PROBLEM REQUIREMENTS: Repeat the records given below in full, with no changes.

RECORDS FOR THE TASK:
◆ ◆ ◆ ◆ ◆ ◆ ◆
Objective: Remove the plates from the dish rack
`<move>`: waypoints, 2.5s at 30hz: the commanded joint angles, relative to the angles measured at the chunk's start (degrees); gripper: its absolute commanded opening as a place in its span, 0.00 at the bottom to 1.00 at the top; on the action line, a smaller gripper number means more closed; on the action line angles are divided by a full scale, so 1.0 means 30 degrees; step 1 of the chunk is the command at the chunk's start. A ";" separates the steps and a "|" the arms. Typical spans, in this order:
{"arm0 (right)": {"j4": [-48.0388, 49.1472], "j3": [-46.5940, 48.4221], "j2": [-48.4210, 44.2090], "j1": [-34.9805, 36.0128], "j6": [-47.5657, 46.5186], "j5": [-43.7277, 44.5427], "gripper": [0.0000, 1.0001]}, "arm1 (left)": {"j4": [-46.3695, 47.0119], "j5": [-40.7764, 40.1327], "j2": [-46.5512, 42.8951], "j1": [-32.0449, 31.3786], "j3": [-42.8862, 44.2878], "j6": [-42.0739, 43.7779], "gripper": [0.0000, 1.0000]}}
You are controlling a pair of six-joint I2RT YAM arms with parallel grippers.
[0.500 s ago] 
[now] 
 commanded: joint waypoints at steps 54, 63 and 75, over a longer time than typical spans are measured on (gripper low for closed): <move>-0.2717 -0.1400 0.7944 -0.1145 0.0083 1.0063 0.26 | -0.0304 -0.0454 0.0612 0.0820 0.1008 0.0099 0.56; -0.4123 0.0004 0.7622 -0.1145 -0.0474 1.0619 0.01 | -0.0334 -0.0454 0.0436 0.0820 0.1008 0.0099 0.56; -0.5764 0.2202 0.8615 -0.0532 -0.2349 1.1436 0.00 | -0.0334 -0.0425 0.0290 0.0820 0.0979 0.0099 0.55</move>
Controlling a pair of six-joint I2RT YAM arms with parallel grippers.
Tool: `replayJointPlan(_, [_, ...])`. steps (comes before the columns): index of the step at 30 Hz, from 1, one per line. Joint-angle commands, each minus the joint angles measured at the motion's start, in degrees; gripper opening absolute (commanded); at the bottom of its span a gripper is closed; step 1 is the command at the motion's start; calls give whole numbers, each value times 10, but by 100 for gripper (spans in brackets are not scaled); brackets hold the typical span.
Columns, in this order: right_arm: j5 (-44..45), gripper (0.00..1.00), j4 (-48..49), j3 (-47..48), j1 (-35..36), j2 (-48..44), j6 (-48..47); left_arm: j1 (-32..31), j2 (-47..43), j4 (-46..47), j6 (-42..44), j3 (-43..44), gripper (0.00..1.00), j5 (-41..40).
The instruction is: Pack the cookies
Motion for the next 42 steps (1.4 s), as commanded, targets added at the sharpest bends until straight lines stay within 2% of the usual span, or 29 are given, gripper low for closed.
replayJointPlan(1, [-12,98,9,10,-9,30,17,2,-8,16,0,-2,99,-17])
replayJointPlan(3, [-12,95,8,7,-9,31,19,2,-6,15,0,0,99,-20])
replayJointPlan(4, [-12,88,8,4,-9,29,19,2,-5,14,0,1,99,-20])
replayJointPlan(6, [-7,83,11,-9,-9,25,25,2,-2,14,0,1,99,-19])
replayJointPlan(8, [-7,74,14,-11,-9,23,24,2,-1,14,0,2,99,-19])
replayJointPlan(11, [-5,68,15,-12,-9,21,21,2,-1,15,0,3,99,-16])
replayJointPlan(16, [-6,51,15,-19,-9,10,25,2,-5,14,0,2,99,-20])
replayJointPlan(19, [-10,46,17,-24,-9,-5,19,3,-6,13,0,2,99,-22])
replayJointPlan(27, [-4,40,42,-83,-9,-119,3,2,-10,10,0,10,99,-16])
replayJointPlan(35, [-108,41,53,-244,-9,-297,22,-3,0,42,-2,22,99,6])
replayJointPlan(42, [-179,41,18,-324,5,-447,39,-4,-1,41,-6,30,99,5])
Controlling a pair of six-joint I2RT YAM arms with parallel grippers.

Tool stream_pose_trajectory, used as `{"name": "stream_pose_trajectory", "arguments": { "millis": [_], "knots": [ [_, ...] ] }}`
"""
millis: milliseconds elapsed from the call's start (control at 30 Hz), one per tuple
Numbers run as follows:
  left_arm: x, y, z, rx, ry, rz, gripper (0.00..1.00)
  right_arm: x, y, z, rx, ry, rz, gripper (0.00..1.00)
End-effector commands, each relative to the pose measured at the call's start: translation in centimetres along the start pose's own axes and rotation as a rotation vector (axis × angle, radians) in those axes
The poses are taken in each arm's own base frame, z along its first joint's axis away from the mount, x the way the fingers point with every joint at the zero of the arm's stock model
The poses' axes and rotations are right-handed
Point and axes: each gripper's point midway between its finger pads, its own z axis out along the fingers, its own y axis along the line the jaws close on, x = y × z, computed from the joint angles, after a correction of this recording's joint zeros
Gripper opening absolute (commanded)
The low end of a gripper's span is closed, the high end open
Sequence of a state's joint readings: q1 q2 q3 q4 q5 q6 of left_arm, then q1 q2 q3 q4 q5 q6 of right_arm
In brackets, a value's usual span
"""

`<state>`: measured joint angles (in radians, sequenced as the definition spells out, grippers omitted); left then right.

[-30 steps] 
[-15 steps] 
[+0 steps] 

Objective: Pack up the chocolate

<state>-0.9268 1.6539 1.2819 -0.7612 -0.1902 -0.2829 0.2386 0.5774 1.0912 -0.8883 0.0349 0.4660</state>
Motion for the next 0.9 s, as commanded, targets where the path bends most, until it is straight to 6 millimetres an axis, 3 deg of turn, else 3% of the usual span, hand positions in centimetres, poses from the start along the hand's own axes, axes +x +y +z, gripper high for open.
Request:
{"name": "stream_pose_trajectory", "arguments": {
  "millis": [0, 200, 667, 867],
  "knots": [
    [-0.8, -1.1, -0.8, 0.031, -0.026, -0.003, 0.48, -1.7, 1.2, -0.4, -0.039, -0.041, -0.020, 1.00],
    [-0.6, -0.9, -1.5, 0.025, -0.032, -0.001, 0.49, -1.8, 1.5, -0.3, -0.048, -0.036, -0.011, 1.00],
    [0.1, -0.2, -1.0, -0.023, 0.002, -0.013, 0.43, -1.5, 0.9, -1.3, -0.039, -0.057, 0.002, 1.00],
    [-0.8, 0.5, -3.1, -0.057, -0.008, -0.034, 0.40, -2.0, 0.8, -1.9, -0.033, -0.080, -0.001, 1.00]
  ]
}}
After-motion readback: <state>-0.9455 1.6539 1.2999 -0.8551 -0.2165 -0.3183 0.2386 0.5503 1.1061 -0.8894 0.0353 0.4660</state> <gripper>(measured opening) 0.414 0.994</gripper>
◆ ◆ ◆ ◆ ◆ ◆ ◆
TASK OUTPUT:
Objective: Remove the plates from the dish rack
`<move>`: waypoints, 2.5s at 30hz: the commanded joint angles, relative to the angles measured at the chunk's start (degrees); gripper: its absolute commanded opening as a place in its span, 0.00 at the bottom to 1.00 at the top; on the action line, a smaller gripper number means more closed; on the action line angles are divided by a full scale, so 1.0 means 30 degrees; step 1 of the chunk is the command at the chunk's start. A ";" separates the steps and a "|" the arms. Typical spans, in this order:
{"arm0 (right)": {"j4": [-48.0388, 49.1472], "j3": [-46.5940, 48.4221], "j2": [-48.4210, 44.2090], "j1": [-34.9805, 36.0128], "j6": [-47.5657, 46.5186], "j5": [-43.7277, 44.5427], "gripper": [0.0000, 1.0001]}, "arm1 (left)": {"j4": [-46.3695, 47.0119], "j5": [-40.7764, 40.1327], "j2": [-46.5512, 42.8951], "j1": [-32.0449, 31.3786], "j3": [-42.8862, 44.2878], "j6": [-42.0739, 43.7779], "gripper": [0.0000, 1.0000]}}
You are controlling a pair of six-joint I2RT YAM arms with parallel grippers.
[0.500 s ago] 
[now] 
 commanded: joint waypoints at steps 54, 63 and 75, over a longer time than typical spans are measured on (gripper low for closed): <move>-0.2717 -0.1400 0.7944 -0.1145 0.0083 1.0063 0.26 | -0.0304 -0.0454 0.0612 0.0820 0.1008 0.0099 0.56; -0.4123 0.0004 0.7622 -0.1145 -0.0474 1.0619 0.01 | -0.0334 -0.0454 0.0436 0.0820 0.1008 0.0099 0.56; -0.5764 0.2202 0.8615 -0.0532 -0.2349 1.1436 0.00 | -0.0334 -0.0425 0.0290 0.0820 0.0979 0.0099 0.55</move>
Controlling a pair of six-joint I2RT YAM arms with parallel grippers.
Tool: `replayJointPlan(_, [_, ...])`. steps (comes before the columns): index of the step at 30 Hz, from 1, one per line. Joint-angle commands, each minus the joint angles measured at the motion's start, in degrees; gripper opening absolute (commanded); at the bottom of its span a gripper is closed; step 1 is the command at the motion's start; calls give whole numbers, each value times 10, but by 100 for gripper (spans in brackets are not scaled); brackets hold the typical span.
Columns, in this order: right_arm: j5 (-44..45), gripper (0.00..1.00), j4 (-48..49), j3 (-47..48), j1 (-35..36), j2 (-48..44), j6 (-48..47); left_arm: j1 (-32..31), j2 (-47..43), j4 (-46..47), j6 (-42..44), j3 (-43..44), gripper (0.00..1.00), j5 (-41..40).
The instruction is: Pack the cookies
Motion for the next 42 steps (1.4 s), as commanded, targets added at the sharpest bends until straight lines stay within 2% of the usual span, or 29 are given, gripper low for closed.
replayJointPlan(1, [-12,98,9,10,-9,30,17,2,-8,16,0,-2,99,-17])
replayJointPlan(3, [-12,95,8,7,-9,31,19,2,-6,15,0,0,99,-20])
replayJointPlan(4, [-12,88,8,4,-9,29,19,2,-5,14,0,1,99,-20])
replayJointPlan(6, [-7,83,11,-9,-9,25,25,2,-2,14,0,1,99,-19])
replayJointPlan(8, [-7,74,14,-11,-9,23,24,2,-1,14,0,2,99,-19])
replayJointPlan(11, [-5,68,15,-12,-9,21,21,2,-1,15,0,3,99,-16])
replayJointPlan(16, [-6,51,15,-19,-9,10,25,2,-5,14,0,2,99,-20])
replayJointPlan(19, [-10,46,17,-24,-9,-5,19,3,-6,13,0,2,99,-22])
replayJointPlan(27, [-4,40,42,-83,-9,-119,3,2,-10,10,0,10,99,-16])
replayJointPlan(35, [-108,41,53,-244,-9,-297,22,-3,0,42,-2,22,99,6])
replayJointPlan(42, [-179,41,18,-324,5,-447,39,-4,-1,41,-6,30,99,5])
Controlling a pair of six-joint I2RT YAM arms with parallel grippers.

Tool stream_pose_trajectory, used as `{"name": "stream_pose_trajectory", "arguments": { "millis": [_], "knots": [ [_, ...] ] }}`
"""
millis: milliseconds elapsed from the call's start (control at 30 Hz), one per tuple
Numbers run as follows:
  left_arm: x, y, z, rx, ry, rz, gripper (0.00..1.00)
  right_arm: x, y, z, rx, ry, rz, gripper (0.00..1.00)
End-effector commands, each relative to the pose measured at the call's start: translation in centimetres along the start pose's own axes and rotation as a rotation vector (axis × angle, radians) in those axes
The poses are taken in each arm's own base frame, z along its first joint's axis away from the mount, x the way the fingers point with every joint at the zero of the arm's stock model
The poses' axes and rotations are right-handed
Point and axes: each gripper's point midway between its finger pads, its own z axis out along the fingers, its own y axis along the line the jaws close on, x = y × z, computed from the joint angles, after a correction of this recording's joint zeros
Gripper opening absolute (commanded)
The low end of a gripper's span is closed, the high end open
Sequence of a state's joint readings: q1 q2 q3 q4 q5 q6 of left_arm, then q1 q2 q3 q4 q5 q6 of right_arm
In brackets, a value's usual span
"""

`<state>`: measured joint angles (in radians, sequenced as the definition spells out, grippers omitted); left then right.

[-30 steps] 
[-15 steps] 
[+0 steps] 

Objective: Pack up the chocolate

<state>-0.9268 1.6539 1.2819 -0.7612 -0.1902 -0.2829 0.2386 0.5774 1.0912 -0.8883 0.0349 0.4660</state>
Motion for the next 0.9 s, as commanded, targets where the path bends most, until it is straight to 6 millimetres an axis, 3 deg of turn, else 3% of the usual span, hand positions in centimetres, poses from the start along the hand's own axes, axes +x +y +z, gripper high for open.
Request:
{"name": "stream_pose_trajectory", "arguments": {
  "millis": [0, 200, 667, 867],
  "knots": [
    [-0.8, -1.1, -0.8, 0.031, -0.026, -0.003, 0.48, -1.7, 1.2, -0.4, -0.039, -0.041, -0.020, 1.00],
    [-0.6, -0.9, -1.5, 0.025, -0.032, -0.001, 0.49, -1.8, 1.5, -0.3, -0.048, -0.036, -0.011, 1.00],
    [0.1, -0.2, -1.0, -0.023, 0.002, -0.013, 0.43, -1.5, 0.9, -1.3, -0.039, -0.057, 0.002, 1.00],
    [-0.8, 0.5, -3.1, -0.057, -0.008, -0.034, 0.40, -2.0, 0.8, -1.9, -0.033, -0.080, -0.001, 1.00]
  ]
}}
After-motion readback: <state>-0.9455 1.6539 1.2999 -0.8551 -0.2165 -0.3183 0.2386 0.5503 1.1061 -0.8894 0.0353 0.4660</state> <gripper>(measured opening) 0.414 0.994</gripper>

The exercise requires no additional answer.